* Problem to work on *
Each line starting at the one that contains "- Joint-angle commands" and ending at the one that contains "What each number" must be returned exactly, and the rest of the listing is left out.

--- Data excerpts Enclosed Below ---

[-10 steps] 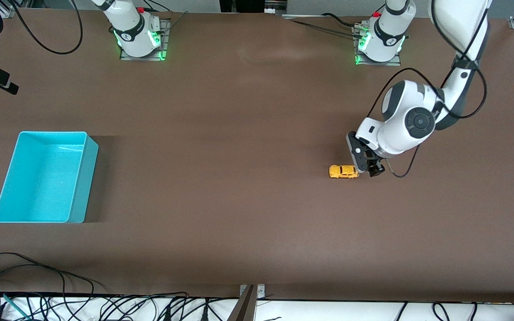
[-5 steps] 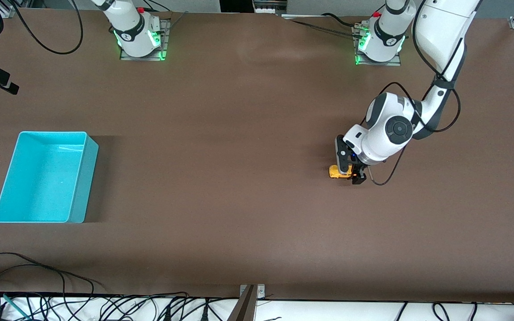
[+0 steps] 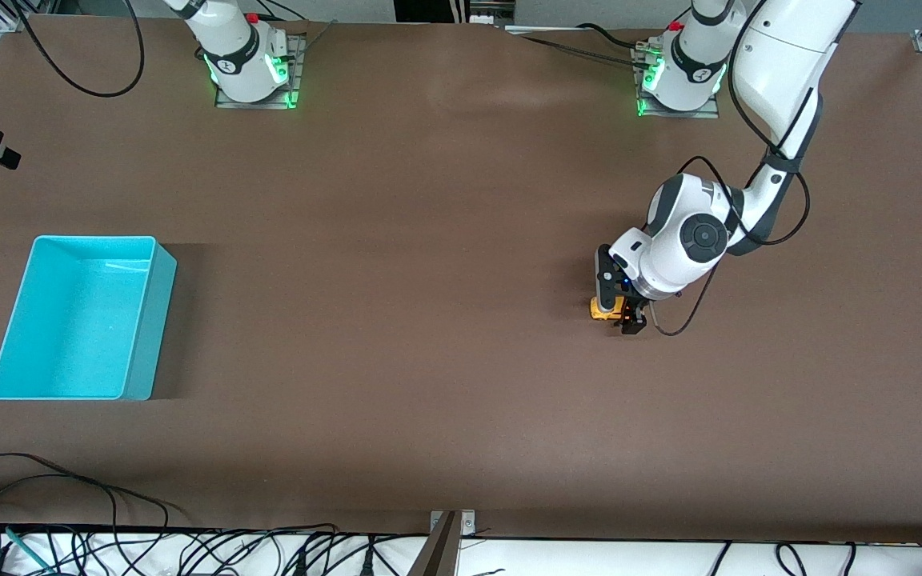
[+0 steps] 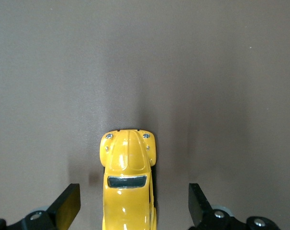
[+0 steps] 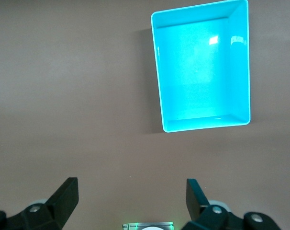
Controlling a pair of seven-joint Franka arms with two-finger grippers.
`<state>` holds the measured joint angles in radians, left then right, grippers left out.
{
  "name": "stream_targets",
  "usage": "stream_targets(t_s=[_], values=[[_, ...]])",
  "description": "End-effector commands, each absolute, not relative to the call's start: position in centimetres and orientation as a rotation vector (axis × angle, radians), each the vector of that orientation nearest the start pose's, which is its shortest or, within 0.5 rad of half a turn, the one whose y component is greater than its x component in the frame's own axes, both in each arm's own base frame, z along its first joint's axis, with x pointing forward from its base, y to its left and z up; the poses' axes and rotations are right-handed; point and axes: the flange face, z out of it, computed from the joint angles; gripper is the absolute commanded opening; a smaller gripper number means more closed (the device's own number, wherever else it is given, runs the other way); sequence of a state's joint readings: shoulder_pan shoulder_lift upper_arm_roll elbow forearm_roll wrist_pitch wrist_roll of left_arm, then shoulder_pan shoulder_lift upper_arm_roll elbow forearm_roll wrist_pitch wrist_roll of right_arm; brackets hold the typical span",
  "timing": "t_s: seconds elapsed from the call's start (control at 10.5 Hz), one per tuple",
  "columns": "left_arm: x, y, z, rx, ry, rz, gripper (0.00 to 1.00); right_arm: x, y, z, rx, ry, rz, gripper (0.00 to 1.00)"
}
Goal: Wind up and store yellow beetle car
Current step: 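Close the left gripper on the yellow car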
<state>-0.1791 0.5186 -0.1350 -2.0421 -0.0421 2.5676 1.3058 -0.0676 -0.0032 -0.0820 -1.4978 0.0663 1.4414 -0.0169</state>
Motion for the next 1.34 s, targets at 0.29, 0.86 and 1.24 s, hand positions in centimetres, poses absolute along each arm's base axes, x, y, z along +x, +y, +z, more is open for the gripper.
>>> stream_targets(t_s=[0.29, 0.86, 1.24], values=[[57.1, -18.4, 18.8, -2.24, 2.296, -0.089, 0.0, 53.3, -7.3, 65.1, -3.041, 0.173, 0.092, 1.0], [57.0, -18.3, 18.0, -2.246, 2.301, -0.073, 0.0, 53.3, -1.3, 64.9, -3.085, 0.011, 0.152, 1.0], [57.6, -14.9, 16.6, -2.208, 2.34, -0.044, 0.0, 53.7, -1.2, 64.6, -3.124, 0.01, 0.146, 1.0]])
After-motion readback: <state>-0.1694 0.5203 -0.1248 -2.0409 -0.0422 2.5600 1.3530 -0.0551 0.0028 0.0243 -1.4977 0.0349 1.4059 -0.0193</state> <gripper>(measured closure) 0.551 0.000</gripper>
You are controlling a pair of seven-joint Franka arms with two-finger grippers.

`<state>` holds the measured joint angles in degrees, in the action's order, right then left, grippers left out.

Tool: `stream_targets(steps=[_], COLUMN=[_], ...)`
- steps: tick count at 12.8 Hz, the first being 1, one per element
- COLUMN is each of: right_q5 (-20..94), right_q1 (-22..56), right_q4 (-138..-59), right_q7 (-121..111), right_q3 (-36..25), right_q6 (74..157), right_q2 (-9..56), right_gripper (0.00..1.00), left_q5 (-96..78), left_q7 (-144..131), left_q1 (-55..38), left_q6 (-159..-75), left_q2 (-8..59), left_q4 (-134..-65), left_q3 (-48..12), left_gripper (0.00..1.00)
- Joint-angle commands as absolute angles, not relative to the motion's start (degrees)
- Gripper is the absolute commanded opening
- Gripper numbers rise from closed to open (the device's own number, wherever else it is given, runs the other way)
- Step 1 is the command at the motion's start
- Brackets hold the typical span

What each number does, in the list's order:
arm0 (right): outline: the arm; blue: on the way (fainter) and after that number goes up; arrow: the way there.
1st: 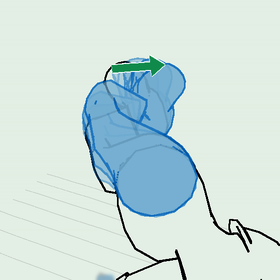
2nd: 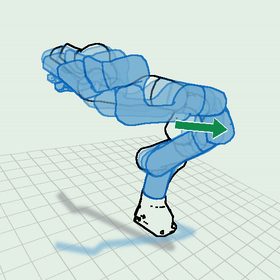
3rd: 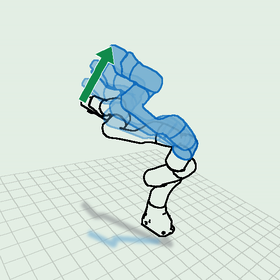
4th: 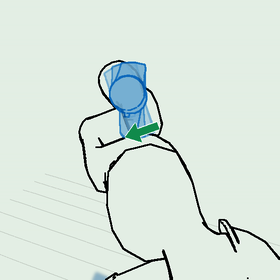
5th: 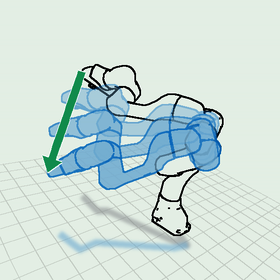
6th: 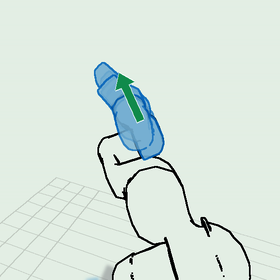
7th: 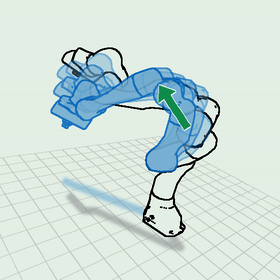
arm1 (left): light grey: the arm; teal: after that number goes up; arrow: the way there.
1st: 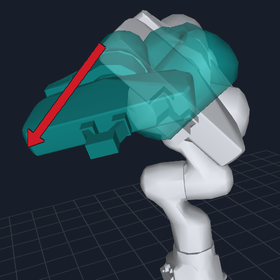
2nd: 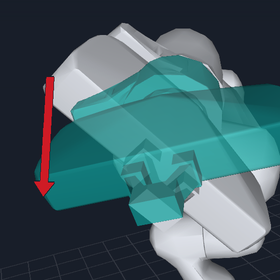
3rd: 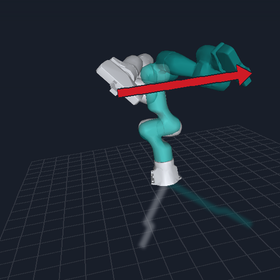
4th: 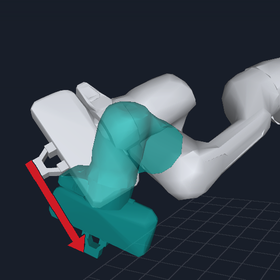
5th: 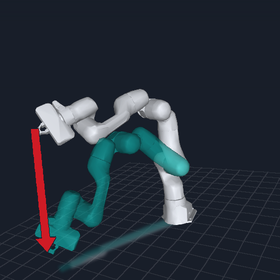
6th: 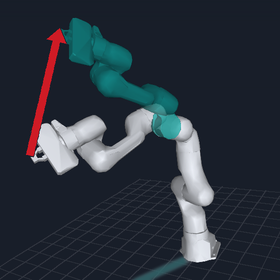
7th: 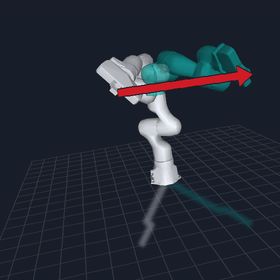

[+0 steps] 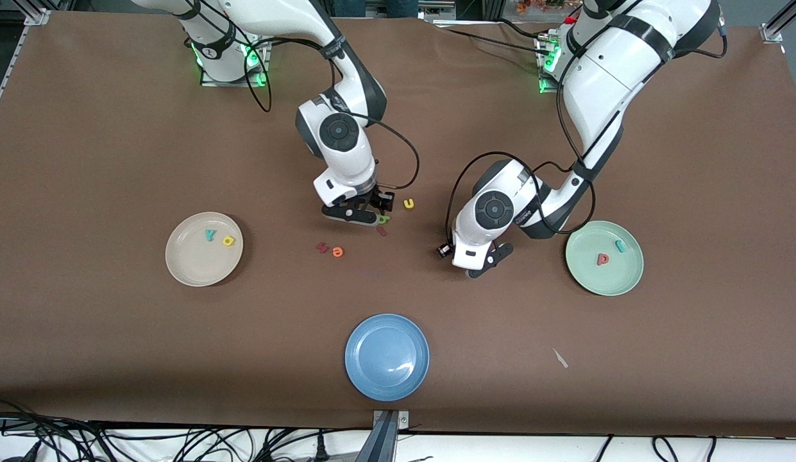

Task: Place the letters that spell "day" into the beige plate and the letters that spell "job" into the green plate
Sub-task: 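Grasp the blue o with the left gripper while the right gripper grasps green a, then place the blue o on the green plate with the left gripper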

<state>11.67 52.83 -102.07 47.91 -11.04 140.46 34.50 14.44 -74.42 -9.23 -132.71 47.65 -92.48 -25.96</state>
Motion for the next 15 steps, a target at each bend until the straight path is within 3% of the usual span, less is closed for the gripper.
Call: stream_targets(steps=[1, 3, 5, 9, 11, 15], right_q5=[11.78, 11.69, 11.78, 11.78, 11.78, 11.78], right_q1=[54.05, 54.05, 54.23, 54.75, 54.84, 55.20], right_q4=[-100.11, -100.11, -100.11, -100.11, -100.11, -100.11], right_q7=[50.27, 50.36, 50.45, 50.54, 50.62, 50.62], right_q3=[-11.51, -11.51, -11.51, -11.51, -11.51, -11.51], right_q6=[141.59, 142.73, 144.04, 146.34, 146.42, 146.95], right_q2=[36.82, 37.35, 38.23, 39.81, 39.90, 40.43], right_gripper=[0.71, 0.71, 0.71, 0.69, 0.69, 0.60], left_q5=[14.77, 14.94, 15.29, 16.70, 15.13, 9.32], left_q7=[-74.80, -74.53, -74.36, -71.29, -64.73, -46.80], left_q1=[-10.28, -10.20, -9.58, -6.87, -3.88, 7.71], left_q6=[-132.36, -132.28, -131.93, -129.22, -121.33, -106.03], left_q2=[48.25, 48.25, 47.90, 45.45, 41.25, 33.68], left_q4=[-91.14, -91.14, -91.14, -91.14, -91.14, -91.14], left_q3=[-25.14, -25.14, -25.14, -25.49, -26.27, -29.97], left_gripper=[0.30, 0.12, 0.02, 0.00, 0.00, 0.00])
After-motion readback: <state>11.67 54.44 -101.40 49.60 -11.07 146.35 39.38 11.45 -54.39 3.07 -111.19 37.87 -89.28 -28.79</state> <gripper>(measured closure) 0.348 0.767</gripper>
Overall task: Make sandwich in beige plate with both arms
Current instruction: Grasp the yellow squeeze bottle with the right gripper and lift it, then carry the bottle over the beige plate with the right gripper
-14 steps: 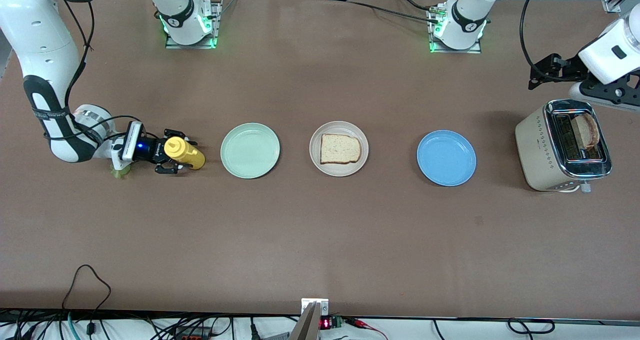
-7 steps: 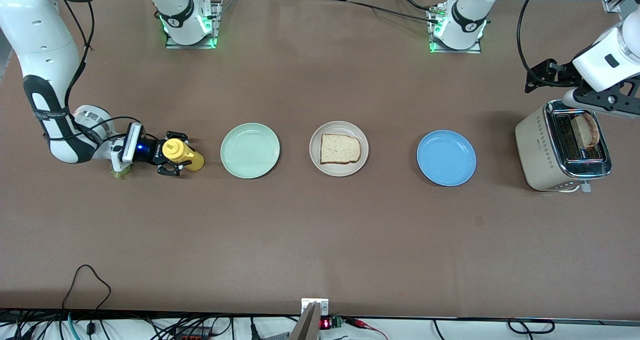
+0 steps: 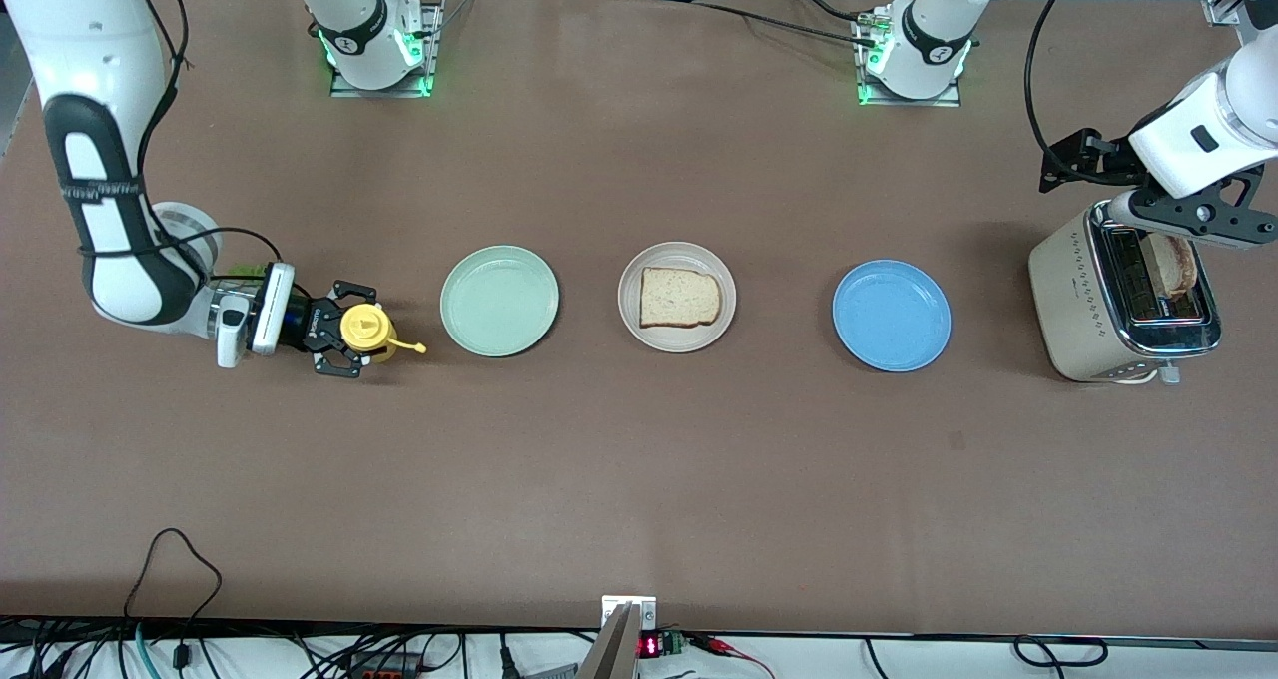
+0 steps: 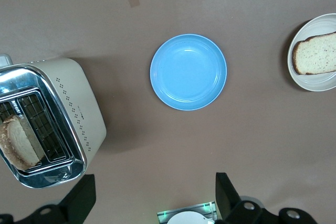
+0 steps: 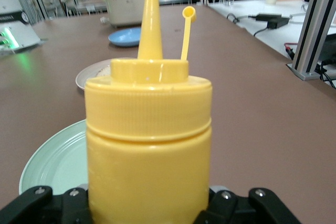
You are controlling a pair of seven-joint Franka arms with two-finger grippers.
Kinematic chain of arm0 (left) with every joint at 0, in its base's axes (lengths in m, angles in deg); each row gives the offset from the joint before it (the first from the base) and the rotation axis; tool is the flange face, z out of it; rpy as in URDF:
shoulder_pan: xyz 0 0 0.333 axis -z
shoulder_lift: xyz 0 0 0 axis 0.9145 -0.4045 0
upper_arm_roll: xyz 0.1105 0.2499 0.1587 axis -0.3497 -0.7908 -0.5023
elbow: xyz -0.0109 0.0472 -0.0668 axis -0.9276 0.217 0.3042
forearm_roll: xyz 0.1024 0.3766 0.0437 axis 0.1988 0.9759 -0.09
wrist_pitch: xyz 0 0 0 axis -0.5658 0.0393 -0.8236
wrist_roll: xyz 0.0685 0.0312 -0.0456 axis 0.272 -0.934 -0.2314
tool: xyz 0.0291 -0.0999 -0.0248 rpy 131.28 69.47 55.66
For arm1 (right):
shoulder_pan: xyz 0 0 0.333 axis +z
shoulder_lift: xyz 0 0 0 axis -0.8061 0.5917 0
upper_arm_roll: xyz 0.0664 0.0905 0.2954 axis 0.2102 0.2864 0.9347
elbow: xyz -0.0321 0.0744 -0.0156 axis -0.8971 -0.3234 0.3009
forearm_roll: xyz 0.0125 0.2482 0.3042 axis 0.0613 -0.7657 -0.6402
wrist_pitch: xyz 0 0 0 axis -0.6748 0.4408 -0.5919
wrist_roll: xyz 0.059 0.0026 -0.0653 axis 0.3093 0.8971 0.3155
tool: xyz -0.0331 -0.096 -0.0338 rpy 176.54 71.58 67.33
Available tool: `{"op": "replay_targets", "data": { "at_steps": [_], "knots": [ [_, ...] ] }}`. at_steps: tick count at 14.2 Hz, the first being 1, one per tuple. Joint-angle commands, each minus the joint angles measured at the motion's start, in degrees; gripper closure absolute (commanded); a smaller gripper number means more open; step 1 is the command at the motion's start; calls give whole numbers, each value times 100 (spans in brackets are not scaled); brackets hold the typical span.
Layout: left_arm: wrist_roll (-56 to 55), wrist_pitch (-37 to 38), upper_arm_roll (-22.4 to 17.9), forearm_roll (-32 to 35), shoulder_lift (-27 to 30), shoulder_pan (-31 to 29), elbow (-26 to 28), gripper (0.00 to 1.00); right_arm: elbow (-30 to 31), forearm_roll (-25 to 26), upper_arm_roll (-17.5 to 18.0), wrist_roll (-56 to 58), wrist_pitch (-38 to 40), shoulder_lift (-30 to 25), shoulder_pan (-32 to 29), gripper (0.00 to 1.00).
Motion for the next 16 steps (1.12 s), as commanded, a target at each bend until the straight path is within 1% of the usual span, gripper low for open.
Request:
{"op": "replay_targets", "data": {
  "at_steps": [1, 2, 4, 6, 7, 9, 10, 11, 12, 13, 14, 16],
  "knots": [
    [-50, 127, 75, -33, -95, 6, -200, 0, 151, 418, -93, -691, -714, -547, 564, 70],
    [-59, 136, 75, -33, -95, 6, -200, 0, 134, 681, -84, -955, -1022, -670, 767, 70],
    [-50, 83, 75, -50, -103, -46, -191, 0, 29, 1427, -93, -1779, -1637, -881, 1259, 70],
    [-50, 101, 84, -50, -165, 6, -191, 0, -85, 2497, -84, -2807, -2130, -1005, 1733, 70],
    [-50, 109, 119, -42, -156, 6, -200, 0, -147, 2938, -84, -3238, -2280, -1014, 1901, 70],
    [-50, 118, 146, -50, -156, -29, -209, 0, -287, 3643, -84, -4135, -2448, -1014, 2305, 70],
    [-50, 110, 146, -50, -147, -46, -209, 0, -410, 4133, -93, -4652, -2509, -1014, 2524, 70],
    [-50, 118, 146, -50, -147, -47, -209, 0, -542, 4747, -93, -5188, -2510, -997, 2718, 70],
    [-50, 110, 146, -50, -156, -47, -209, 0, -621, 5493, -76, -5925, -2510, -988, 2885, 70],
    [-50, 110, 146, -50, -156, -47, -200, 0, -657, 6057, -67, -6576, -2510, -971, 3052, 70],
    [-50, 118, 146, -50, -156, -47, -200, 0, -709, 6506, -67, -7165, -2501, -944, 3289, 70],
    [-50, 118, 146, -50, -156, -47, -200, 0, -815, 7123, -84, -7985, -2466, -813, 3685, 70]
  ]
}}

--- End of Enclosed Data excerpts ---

* Result of this exercise *
- Joint-angle commands as absolute angles, not relative to the motion's start (degrees)
- Gripper is the absolute commanded opening
- Gripper numbers rise from closed to open (the device's own number, wherever else it is given, runs the other way)
- Step 1 is the command at the motion's start
- Brackets hold the typical span

What each number does, in the list's order:

Nothing further remains for this exercise.